You will create an Argo Workflow pipeline that periodically refreshes the evaluation dataset, incorporating NVIDIA NeMo Safe Synthesizer for privacy-compliant synthetic data generation. The pipeline runs weekly and: (1) checks dataset freshness by comparing the creation date of test cases against a 90-day threshold, (2) runs contamination detection on existing cases, (3) for cases containing sensitive data, uses NeMo Safe Synthesizer to generate privacy-compliant synthetic replacements with differential privacy guarantees — configure PII replacement, model training with optional DP, and synthetic data generation with quality/privacy validation, (4) generates non-sensitive replacement test cases using Gemini Pro with specific prompts for each category, (5) validates new cases against the Pydantic schema, (6) creates a new dataset version with the refreshed cases. Additionally, integrate Patronus AI Generative Simulators to create adaptive simulation environments that generate new evaluation scenarios based on agent behavior — these 'living practice worlds' use Open Recursive Self-Improvement (ORSI) to continuously create novel test cases. Configure the pipeline as an Argo CronWorkflow running on GKE. Store pipeline artifacts (old dataset, new dataset, refresh report) in MinIO.
You will implement dataset cards following the Hugging Face model card pattern. Create a DatasetCard Pydantic model with sections: description, intended_use, composition (task breakdown, token statistics), collection_process (how cases were sourced), annotation_process (inter-annotator agreement scores), known_limitations, and version_history. Auto-generate the card from the dataset: compute statistics like average tokens, category distribution, difficulty histogram, and estimated cost to run (based on OpenAI/Gemini pricing). Render the card as Markdown and store alongside the dataset. Build a CLI tool: python eval_tools.py card generate --dataset classification_eval.jsonl.
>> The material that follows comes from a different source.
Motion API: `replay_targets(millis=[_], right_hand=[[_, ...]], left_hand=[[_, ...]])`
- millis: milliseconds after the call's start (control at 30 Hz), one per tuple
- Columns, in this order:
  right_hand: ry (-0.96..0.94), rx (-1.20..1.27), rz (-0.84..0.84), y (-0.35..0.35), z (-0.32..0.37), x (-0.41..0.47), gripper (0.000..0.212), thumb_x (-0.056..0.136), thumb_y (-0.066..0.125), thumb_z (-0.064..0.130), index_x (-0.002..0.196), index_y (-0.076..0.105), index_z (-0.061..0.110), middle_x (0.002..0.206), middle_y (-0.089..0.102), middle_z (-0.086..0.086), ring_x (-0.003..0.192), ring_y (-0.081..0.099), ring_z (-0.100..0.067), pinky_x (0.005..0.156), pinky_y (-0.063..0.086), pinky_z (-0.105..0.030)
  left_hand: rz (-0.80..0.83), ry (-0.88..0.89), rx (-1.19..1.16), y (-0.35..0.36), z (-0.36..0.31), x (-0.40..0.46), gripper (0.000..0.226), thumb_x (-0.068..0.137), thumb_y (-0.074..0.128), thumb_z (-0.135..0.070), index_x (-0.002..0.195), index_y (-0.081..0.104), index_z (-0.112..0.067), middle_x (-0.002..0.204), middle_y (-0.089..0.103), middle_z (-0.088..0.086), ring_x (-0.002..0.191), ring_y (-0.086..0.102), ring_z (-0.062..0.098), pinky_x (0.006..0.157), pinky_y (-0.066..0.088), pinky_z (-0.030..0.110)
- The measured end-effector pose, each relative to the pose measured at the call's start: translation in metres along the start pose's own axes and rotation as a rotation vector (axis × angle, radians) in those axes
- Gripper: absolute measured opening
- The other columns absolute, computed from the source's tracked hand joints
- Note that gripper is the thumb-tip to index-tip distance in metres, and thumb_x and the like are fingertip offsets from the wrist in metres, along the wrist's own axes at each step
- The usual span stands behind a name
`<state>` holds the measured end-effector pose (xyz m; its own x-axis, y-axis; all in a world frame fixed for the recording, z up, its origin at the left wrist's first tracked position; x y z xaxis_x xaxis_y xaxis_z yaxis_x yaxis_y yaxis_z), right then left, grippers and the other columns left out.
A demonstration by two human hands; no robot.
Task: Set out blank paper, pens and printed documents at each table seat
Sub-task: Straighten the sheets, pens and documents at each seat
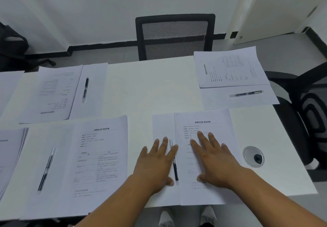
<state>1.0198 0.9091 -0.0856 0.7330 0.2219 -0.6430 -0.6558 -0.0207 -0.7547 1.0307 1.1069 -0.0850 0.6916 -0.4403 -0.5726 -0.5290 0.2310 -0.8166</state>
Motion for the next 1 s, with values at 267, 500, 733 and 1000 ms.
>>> replay_targets(millis=[267,500,733,1000], right_hand=[[-0.001,0.015,-0.014,0.007,-0.003,-0.002,0.123,0.094,0.073,0.059,0.170,-0.020,0.031,0.174,-0.039,-0.002,0.163,-0.028,-0.036,0.133,0.007,-0.061],[-0.014,0.014,-0.020,0.012,-0.007,-0.008,0.123,0.094,0.072,0.060,0.170,-0.020,0.032,0.173,-0.040,0.000,0.163,-0.030,-0.034,0.133,0.007,-0.061],[-0.012,0.031,-0.039,0.013,-0.020,-0.010,0.123,0.090,0.073,0.062,0.170,-0.018,0.037,0.174,-0.039,0.005,0.164,-0.029,-0.030,0.133,0.007,-0.058],[0.001,0.037,-0.037,0.011,-0.025,-0.005,0.125,0.089,0.075,0.060,0.171,-0.017,0.036,0.174,-0.038,0.005,0.164,-0.029,-0.030,0.133,0.008,-0.059]], left_hand=[[0.006,0.015,-0.002,0.005,-0.001,0.001,0.117,0.099,0.073,-0.059,0.173,-0.012,-0.032,0.182,-0.025,0.005,0.170,-0.012,0.036,0.133,0.015,0.062],[-0.005,0.021,-0.018,0.014,-0.001,-0.001,0.120,0.098,0.076,-0.055,0.172,-0.016,-0.033,0.180,-0.030,0.003,0.169,-0.017,0.035,0.134,0.014,0.061],[-0.036,0.031,-0.042,0.016,0.000,-0.001,0.120,0.098,0.079,-0.050,0.173,-0.014,-0.034,0.180,-0.028,0.002,0.169,-0.017,0.034,0.135,0.014,0.054],[-0.041,0.028,-0.068,0.013,-0.003,-0.002,0.121,0.097,0.081,-0.048,0.173,-0.011,-0.034,0.180,-0.028,0.001,0.169,-0.016,0.033,0.133,0.023,0.051]])
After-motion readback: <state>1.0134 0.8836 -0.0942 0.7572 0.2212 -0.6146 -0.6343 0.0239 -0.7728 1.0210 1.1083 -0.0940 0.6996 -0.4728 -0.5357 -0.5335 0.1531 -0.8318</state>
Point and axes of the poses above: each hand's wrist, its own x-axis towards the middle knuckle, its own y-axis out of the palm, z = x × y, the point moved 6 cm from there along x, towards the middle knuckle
You will create an annotation pipeline for human-labeled evaluation data. Build a FastAPI service that serves test cases for annotation: GET /annotate/next returns the next unlabeled case, POST /annotate/{id} submits the annotation with fields: quality_rating (1-5), correctness (pass/fail), annotator_id, and notes. Implement inter-annotator agreement (IAA): assign each case to 3 annotators and compute Fleiss' kappa. Cases with kappa < 0.6 are flagged for review and discussion. Store annotations in PostgreSQL with a schema: annotation_id, case_id, annotator_id, quality_rating, correctness, created_at. Build an annotation progress dashboard showing completion rate, IAA scores, and annotator performance.